• **WHAT THIS TASK INVOLVES**:
Starting at the line that contains "I'd really appreciate it if you could identify the green tomato", return each line exactly as written until the listing below ends, and return no other line.
[Opening SOURCE MATERIAL section]
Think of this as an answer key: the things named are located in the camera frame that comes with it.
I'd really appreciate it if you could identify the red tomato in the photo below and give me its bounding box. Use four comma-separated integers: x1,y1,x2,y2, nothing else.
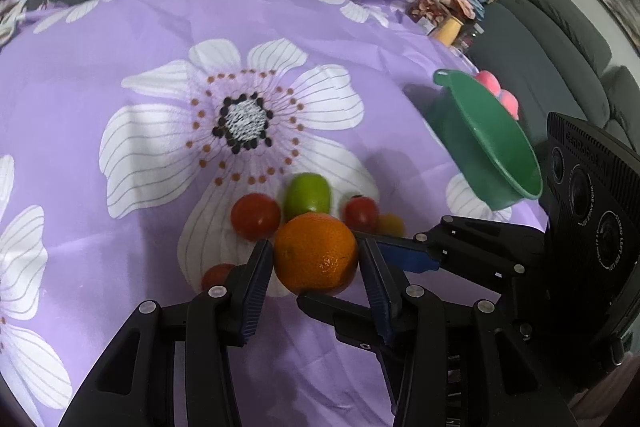
201,263,237,293
230,193,282,241
341,195,380,234

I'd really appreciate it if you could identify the large orange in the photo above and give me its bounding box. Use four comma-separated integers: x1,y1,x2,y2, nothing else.
273,213,360,298

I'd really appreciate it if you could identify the patterned cloth bundle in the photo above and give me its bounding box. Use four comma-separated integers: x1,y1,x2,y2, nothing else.
0,0,28,50

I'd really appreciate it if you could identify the tan bottle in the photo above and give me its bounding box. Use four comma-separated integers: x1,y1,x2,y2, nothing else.
432,16,463,45

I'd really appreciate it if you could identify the purple floral tablecloth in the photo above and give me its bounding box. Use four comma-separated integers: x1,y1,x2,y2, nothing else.
0,0,551,427

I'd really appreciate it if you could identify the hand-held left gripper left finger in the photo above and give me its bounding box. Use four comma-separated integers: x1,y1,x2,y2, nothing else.
57,239,275,427

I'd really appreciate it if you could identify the pink plush toy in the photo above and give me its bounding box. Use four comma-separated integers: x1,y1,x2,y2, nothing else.
474,71,521,122

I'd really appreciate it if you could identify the clear plastic bottle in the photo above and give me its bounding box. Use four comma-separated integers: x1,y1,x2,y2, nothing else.
460,23,483,52

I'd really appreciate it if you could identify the small yellow tomato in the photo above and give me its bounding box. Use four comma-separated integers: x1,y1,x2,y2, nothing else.
376,213,406,238

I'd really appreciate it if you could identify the person's leg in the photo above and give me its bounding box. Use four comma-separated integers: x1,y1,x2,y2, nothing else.
570,357,636,413

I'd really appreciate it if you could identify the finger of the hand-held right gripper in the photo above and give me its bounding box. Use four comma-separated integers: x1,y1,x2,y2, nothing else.
352,215,548,282
296,291,401,365

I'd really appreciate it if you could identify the green plastic bowl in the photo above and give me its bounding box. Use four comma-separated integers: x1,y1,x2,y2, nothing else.
432,68,543,212

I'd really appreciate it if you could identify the green tomato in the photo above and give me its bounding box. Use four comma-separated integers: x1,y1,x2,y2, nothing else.
284,173,332,217

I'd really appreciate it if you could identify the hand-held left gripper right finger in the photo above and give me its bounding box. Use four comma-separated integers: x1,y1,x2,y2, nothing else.
359,237,571,427
[Closing SOURCE MATERIAL section]
• **WORKED SOLUTION**:
I'd really appreciate it if you could identify the green tomato in the photo above and give me its bounding box. Use four comma-separated integers: x1,y1,x2,y2, nothing else.
284,173,332,217

I'd really appreciate it if you could identify the hand-held left gripper right finger in the photo above and give me its bounding box. Use four comma-separated integers: x1,y1,x2,y2, nothing else.
359,237,571,427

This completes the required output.